Exercise: Using the listing below, retype exactly the lines starting at the one with "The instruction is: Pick" and ending at the one with "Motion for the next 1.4", and include both.

Data provided:

::::

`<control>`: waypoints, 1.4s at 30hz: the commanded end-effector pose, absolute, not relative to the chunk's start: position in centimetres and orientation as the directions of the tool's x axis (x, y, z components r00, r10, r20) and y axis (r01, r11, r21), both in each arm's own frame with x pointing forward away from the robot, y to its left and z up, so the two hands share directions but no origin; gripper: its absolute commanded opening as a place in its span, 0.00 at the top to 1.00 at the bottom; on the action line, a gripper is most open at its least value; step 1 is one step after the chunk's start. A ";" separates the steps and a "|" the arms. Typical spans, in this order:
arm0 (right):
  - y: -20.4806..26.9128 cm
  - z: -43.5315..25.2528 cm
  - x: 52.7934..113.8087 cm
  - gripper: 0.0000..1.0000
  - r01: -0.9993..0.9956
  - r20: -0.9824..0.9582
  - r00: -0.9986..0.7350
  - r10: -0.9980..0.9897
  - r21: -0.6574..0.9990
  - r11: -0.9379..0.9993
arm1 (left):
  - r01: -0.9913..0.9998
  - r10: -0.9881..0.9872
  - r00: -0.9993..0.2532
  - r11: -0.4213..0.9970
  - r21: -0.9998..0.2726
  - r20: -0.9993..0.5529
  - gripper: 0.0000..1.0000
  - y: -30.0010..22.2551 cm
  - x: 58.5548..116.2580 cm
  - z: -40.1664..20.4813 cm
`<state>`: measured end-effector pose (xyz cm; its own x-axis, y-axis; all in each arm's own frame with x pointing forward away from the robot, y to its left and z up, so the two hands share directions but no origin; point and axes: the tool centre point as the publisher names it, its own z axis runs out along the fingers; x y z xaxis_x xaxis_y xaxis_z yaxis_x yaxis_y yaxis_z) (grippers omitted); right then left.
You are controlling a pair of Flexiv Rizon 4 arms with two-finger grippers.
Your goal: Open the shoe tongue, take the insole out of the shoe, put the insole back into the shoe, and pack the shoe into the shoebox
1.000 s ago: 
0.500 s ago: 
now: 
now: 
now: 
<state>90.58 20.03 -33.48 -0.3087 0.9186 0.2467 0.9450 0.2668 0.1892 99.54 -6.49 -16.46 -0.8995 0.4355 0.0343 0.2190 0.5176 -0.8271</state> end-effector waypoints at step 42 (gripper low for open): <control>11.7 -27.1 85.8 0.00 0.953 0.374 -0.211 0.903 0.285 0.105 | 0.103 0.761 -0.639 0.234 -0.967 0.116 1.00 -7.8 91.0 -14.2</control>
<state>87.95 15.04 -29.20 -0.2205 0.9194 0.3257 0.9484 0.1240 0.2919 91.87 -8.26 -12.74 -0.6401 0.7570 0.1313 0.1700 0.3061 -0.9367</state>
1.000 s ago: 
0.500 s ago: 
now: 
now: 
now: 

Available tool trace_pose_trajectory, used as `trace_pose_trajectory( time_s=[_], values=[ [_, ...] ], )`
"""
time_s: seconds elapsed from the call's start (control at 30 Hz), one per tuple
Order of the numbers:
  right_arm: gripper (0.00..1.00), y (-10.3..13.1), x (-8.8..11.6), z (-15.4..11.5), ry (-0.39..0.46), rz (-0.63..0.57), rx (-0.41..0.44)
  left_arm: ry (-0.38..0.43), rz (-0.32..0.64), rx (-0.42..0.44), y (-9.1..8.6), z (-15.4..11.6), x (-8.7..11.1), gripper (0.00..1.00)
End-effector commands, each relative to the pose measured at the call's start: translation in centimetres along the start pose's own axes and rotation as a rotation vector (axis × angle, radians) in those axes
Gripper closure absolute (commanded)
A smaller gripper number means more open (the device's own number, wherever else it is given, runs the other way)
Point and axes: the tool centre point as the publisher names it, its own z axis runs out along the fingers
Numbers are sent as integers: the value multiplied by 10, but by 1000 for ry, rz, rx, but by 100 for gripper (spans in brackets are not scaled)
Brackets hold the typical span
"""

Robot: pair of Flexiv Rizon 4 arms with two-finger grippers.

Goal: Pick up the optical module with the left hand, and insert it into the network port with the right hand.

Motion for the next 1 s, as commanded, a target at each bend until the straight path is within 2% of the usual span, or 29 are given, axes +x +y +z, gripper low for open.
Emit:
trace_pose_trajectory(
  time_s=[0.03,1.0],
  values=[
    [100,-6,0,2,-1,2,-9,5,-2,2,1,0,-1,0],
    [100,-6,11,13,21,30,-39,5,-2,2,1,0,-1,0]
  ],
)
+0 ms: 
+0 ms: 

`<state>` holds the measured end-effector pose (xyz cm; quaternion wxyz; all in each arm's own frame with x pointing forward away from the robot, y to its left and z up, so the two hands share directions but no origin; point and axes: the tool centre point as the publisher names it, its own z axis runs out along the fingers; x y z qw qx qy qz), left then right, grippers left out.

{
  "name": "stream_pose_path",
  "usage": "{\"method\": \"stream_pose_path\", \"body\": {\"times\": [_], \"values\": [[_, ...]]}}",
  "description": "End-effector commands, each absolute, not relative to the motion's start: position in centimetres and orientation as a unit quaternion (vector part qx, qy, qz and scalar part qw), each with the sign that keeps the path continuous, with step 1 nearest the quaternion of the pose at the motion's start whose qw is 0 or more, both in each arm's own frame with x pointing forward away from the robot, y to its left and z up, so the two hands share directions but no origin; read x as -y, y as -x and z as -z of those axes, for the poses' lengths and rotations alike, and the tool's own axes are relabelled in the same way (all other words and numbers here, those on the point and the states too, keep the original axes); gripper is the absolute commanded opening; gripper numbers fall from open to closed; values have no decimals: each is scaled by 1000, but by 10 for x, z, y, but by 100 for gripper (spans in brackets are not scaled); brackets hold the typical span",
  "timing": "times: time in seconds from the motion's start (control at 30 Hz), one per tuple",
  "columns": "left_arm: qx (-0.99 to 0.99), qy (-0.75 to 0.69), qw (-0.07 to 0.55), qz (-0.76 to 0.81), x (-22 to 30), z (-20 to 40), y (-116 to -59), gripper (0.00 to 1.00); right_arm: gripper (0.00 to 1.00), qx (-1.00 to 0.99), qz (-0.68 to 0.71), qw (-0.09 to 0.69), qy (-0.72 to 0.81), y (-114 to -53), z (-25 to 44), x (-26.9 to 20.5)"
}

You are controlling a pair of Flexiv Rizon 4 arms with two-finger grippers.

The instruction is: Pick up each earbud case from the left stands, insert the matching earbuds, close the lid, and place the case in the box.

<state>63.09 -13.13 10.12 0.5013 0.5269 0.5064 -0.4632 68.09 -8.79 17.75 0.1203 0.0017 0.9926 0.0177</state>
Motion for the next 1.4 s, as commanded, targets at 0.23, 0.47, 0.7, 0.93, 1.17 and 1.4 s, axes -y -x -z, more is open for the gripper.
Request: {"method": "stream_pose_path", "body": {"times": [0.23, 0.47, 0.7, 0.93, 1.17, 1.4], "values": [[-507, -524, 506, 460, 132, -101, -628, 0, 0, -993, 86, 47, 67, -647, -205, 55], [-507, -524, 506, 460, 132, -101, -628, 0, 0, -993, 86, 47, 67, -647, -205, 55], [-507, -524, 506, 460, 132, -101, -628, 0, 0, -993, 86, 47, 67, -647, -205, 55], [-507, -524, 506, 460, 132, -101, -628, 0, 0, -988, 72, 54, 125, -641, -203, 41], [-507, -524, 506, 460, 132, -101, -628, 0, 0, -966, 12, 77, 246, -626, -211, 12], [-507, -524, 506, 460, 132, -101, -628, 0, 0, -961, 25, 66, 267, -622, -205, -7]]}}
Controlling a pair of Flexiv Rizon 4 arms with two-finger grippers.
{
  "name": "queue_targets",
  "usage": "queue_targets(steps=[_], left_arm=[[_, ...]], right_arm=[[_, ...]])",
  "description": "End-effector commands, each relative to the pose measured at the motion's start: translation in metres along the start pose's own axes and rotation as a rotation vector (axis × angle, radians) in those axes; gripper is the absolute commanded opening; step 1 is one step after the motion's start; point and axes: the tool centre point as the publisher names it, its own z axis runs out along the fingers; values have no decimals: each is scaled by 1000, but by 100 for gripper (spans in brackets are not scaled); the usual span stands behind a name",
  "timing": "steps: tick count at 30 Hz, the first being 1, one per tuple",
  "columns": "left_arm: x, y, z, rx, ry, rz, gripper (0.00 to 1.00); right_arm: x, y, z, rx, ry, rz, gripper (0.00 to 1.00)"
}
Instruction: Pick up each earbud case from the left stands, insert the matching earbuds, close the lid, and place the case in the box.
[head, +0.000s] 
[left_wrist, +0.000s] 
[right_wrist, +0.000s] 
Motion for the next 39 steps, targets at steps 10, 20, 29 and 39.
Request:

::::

Written answer:
The instruction is: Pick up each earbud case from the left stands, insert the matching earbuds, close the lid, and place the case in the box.

<state>63.09 -13.13 10.12 0.5013 0.5269 0.5064 -0.4632 68.09 -8.79 17.75 0.1203 0.0017 0.9926 0.0177</state>
Motion for the next 1.4 s, as commanded, targets at 0.23, 0.47, 0.7, 0.93, 1.17 and 1.4 s, axes -y -x -z, more is open for the gripper.

The output is finished.